Violent Crime Poses Credit Risk to U.S. Cities, Hilltop Says

Resurgent Violence Poses Risk to Recovery of U.S. Cities

A rise in violent crime is a concern for some municipal-bond investors watching the economic recovery of U.S. cities, according to Hilltop Securities Inc.

The uptick, which pre-dates the pandemic, marks a reversal from decades of improvement. From the early 1990s to 2014, the rate of murders fell by more than half, but since 2014, the rate has slowly begun to climb, according to data compiled by the Federal Bureau of Investigation.

The resurgence represents another potential credit risk for urban hubs already grappling with Covid-19 recovery efforts and outmigration. Taken together with the prospect of higher taxes and more flexible work-from-home policies, cities run the risk of losing residents, handicapping their revenue. About 40% of urban officials have seen an increase in crime over the past year, a higher rate than non-urban communities, according to a survey by the National League of Cities.

Violent Crime Poses Credit Risk to U.S. Cities, Hilltop Says

“What I’m most concerned about is all of these variables building on top of each other in the near to medium term.” said Tom Kozlik, head of municipal strategy and credit at Hilltop Securities Inc. “This is something that investors are looking at and reacting to.”

The recovery and attractiveness of cities has been a cultural flashpoint throughout the pandemic, spurring impassioned opinion pieces from critics and defenders, and a migration of some Wall Street jobs to the warmer weather of Florida.

Crime has the potential to play a role in residents’ decisions to leave, or return to, their urban office setups. In New York City, the year-to-date murder rate in 2021 increased 13.5% compared to the prior year, the highest in about a decade, according to data from the New York City Police Department.
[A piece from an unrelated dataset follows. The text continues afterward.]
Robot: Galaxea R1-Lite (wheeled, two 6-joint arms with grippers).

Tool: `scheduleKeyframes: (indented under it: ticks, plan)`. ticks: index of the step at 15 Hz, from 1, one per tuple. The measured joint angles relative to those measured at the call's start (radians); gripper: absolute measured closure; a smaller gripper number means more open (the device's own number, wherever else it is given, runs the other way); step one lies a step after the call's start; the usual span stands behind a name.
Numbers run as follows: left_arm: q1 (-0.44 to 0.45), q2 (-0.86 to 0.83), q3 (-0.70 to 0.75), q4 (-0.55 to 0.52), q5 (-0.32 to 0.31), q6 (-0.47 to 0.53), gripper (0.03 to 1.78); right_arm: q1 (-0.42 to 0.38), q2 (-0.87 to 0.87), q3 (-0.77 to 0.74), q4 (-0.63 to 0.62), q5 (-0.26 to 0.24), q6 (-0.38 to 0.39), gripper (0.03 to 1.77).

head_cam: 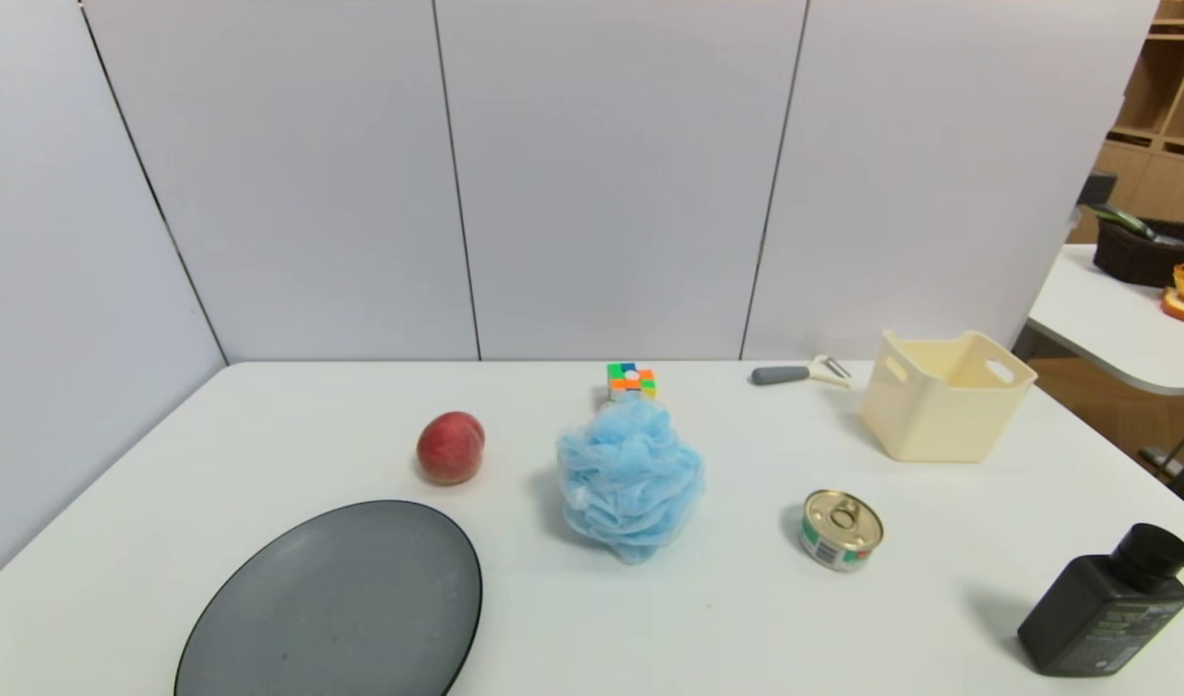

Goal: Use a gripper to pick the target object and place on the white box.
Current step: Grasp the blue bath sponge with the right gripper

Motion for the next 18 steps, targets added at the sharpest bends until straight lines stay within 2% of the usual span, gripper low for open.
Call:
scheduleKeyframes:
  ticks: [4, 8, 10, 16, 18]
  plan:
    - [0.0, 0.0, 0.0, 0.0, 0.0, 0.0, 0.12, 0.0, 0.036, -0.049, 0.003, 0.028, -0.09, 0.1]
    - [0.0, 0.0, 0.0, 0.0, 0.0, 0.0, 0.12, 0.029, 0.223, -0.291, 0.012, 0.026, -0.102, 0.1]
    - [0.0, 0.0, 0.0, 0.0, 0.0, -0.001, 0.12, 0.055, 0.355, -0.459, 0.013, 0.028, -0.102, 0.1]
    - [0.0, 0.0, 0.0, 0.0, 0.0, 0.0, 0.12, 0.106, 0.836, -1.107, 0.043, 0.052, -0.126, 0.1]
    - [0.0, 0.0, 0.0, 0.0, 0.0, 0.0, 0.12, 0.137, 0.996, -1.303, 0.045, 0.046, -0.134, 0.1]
Chicago has seen murders and shootings climb in 2021, though total crime is down since 2017.

Even though the statistics aren’t uniform across cities, Gallup surveys show perceptions of crime in the U.S. are at their highest since 1993, largely driven by Republicans, the polling company found.

”It has the potential to have some, at the very least, indirect impact on municipal finance if there is even just the perception of a permanent increase in crime in a city,” said Patrick Luby, senior municipal strategist at CreditSights.

Luby said there is broad variation in the data, which still generally shows rates lower than 15 years ago, and that is probably not as big of a factor on municipal bonds as the working-from-home trend.“All of those things have the potential to impact prices, tax revenues, and therefore the resources available to a city,” Luby said.

There is greater awareness of crime as more people are home and cities are emptier, according to Luby.

“We believe that rising violent crime has the potential to negatively impact municipal credit quality, and this is especially true for the medium and larger cities,” Kozlik wrote in a note this month. “Even if all types of crime rates are not rising, the perception of a rise in crime matters. This perception is enough to have political and fiscal consequences.”